__PROBLEM DETAILS__: Your reply should consist solely of the lines from the one containing "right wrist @" through the end of the data, restated word for word.

__DATA__:
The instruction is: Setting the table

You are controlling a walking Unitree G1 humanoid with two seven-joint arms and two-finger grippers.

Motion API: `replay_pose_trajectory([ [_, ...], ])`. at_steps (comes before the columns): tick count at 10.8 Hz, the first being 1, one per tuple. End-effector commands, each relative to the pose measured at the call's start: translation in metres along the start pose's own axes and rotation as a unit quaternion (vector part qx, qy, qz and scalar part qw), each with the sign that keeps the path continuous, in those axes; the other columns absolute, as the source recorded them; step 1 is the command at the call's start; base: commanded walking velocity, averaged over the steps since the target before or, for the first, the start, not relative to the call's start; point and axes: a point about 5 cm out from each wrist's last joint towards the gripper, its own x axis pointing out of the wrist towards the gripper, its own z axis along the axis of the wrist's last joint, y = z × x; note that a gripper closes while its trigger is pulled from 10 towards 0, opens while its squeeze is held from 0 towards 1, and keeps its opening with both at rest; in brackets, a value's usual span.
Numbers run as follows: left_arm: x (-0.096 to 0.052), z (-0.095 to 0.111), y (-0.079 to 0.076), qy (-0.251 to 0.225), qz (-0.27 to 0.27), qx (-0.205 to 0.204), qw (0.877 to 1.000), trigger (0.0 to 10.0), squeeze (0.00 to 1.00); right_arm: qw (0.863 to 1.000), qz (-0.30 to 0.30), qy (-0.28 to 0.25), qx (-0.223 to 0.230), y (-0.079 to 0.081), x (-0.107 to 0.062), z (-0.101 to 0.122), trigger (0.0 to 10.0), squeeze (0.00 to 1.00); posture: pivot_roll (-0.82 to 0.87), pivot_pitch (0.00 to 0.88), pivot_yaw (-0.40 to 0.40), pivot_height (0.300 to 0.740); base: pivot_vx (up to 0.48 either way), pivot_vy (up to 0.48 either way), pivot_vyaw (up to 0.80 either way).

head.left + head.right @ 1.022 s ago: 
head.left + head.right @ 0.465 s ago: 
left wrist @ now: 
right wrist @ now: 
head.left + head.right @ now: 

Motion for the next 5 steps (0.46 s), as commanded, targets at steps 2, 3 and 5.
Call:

__YOUR RESPONSE__:
right wrist @ now: 
head.left + head.right @ now: 

Motion for the next 5 steps (0.46 s), as commanded, targets at steps 2, 3 and 5.
Call:

The exercise is done now.